Task to carry out: Only a number is wanted here, namely how many lines of the data contain the string "clear".
---------- Data supplied ----------
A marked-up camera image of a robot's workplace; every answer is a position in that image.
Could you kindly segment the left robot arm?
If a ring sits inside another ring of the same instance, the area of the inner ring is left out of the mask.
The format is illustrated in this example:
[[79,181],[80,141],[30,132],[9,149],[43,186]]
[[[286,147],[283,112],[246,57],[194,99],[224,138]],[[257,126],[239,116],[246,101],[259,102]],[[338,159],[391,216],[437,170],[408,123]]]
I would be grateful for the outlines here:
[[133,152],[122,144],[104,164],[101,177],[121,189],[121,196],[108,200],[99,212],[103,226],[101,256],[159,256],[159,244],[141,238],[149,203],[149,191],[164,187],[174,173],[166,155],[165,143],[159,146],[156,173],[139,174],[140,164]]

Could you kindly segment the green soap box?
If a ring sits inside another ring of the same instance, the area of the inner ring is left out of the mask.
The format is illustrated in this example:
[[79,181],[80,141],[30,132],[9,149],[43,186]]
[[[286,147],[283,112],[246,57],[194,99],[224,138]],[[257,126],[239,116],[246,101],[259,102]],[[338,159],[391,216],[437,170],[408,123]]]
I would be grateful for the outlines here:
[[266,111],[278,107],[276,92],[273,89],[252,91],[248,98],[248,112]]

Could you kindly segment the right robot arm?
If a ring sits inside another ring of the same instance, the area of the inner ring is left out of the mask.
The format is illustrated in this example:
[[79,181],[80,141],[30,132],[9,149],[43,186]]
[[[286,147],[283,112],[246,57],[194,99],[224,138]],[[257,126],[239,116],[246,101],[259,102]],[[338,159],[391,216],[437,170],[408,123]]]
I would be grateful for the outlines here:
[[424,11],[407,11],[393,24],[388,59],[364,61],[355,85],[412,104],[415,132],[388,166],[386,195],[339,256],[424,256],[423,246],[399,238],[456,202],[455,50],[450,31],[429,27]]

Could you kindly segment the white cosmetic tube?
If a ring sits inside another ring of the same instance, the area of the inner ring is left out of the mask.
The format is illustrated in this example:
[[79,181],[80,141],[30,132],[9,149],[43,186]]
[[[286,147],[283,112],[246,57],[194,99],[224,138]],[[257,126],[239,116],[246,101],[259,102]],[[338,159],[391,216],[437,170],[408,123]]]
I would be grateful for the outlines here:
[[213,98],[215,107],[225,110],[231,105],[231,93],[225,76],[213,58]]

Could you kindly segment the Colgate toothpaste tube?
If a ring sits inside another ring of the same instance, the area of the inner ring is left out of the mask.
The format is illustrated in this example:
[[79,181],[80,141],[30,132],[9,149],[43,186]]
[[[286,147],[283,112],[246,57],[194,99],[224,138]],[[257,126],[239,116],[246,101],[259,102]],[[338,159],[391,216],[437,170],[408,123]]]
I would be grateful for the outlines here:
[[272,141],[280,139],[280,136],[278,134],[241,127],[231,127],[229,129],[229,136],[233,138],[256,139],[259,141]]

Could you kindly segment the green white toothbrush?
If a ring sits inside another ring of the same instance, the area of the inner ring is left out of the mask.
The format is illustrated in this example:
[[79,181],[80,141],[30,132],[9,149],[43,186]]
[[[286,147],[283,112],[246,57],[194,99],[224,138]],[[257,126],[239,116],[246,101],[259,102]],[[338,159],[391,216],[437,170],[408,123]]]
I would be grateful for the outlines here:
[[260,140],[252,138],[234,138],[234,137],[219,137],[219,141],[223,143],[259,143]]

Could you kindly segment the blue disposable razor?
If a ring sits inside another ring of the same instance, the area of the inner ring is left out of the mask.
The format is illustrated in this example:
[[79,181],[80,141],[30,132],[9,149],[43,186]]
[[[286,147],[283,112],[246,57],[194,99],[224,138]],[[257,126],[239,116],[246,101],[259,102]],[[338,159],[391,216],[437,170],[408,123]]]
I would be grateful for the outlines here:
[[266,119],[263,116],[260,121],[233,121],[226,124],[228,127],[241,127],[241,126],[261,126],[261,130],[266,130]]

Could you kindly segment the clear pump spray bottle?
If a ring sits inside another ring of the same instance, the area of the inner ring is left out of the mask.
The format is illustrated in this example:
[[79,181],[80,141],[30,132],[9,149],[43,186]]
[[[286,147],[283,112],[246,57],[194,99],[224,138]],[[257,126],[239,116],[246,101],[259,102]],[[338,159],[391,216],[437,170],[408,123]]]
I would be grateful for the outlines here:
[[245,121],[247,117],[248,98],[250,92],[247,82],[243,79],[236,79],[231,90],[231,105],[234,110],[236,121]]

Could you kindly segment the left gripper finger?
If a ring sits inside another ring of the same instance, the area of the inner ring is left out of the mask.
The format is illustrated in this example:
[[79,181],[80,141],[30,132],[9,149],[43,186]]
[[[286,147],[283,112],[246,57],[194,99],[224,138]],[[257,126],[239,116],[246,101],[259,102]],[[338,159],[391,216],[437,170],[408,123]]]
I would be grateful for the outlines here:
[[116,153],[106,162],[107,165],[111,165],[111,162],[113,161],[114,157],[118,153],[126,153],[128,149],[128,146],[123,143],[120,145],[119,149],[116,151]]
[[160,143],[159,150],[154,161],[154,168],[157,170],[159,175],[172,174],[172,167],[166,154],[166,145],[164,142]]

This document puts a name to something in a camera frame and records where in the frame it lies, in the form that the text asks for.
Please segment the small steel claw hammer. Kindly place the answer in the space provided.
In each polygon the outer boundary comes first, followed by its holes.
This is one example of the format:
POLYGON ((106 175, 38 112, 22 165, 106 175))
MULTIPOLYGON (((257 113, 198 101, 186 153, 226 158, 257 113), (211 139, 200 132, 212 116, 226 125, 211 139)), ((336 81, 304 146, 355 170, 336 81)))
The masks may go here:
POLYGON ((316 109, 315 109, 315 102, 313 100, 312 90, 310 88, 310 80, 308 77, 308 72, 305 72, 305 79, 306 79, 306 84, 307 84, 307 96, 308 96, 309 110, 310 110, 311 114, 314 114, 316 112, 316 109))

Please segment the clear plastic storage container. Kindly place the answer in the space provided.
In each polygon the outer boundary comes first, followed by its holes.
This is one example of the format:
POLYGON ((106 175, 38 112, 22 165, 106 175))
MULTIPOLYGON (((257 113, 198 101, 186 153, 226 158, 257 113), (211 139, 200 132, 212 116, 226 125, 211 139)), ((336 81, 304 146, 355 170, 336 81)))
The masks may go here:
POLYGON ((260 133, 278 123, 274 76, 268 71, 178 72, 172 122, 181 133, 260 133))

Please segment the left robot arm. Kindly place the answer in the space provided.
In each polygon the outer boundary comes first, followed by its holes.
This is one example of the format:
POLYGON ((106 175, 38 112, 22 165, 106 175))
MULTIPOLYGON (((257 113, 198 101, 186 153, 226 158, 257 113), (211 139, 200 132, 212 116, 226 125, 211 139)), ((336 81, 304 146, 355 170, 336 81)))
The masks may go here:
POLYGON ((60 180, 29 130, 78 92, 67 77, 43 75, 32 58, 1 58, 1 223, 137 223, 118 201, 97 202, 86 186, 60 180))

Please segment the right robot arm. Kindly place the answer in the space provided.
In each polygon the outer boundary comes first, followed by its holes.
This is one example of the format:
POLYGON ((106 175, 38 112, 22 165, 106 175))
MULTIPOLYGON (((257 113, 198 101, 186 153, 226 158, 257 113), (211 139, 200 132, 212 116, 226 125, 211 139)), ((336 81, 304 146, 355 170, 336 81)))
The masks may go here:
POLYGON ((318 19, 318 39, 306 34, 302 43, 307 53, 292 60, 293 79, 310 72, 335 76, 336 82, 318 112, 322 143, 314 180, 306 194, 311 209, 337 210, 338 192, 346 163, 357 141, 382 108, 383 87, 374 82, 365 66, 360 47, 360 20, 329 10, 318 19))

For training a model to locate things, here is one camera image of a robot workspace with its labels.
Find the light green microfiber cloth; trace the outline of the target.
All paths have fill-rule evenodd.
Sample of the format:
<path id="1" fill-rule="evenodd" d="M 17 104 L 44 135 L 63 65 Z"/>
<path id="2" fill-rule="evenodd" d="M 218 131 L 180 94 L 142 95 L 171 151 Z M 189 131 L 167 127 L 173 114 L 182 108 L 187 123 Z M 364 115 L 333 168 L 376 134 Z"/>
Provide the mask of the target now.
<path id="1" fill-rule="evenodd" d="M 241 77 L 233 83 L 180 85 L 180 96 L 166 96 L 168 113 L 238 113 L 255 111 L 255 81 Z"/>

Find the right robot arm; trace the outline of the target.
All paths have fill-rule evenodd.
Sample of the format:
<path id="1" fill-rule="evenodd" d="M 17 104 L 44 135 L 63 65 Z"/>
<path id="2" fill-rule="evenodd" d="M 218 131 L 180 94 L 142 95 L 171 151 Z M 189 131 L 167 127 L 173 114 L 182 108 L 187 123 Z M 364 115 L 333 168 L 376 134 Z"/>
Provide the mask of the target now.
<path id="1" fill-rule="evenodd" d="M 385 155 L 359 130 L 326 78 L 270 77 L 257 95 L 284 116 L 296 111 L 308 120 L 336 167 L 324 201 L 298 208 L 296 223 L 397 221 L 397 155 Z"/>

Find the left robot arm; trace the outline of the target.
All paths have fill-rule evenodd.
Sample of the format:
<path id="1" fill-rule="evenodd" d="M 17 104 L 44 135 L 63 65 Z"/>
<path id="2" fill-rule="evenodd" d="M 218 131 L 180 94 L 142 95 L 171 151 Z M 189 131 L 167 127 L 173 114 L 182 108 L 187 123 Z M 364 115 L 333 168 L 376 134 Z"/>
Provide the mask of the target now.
----------
Completed task: 2